**Record extracts**
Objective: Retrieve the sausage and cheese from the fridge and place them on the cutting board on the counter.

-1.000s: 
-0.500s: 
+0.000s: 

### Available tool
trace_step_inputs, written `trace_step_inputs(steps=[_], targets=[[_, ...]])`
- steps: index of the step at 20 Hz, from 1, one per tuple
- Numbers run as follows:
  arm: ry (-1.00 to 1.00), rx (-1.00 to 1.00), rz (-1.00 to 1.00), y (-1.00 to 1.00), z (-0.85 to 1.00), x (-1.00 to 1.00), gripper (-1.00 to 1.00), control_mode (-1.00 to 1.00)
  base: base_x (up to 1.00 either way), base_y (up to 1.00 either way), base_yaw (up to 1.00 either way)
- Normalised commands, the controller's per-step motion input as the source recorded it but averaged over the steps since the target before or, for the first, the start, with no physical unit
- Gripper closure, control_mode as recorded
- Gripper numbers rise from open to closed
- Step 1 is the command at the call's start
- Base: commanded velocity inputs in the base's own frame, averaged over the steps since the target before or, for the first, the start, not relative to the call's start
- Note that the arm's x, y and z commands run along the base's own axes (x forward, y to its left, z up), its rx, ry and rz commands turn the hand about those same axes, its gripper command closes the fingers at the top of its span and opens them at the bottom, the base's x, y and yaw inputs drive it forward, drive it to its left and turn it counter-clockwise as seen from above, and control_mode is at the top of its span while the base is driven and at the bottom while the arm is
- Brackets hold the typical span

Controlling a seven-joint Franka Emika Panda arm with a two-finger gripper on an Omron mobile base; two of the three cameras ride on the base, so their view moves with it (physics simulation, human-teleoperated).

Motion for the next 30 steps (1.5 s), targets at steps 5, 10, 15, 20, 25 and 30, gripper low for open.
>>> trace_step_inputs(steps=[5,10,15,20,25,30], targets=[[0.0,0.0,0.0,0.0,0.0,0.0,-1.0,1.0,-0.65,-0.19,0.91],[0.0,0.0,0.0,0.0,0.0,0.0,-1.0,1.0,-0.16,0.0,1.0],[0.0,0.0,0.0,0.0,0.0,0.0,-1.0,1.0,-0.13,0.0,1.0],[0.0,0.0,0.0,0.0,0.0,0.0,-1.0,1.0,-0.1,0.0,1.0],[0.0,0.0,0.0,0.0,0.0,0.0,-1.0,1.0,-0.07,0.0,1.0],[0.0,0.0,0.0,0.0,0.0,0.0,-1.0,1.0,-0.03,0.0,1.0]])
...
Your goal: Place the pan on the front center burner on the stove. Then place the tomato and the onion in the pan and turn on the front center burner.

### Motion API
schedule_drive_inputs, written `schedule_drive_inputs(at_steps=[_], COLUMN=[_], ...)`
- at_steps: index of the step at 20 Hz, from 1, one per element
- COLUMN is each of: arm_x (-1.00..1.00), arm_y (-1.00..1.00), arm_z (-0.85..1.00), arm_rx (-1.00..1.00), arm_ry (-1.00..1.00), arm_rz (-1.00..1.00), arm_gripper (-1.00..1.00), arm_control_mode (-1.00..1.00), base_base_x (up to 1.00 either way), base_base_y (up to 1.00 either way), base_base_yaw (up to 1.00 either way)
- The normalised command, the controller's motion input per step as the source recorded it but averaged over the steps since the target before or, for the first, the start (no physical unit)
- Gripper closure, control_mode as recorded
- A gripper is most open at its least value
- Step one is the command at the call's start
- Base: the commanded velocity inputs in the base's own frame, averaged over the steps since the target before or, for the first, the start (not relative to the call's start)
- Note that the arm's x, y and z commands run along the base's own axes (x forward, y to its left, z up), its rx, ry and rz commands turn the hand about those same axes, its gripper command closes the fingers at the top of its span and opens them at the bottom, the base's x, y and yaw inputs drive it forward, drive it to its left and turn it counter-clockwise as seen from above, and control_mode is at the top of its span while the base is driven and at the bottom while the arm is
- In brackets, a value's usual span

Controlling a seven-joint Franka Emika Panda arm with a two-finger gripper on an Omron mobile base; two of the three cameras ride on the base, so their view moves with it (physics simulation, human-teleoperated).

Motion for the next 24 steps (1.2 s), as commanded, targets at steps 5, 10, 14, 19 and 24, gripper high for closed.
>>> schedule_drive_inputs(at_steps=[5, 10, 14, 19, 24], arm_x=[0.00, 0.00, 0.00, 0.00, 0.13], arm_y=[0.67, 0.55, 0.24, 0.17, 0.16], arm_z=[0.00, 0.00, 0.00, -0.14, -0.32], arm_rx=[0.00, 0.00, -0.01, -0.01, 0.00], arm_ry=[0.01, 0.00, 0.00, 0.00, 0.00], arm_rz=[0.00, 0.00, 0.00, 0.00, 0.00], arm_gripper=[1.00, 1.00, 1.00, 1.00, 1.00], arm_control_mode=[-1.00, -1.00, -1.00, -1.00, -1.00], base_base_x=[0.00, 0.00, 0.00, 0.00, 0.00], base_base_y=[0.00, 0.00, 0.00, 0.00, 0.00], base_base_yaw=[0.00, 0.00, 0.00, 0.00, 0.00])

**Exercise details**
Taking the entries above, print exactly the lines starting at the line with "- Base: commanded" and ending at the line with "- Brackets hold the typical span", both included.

**Response to the exercise**
- Base: commanded velocity inputs in the base's own frame, averaged over the steps since the target before or, for the first, the start, not relative to the call's start
- Note that the arm's x, y and z commands run along the base's own axes (x forward, y to its left, z up), its rx, ry and rz commands turn the hand about those same axes, its gripper command closes the fingers at the top of its span and opens them at the bottom, the base's x, y and yaw inputs drive it forward, drive it to its left and turn it counter-clockwise as seen from above, and control_mode is at the top of its span while the base is driven and at the bottom while the arm is
- Brackets hold the typical span

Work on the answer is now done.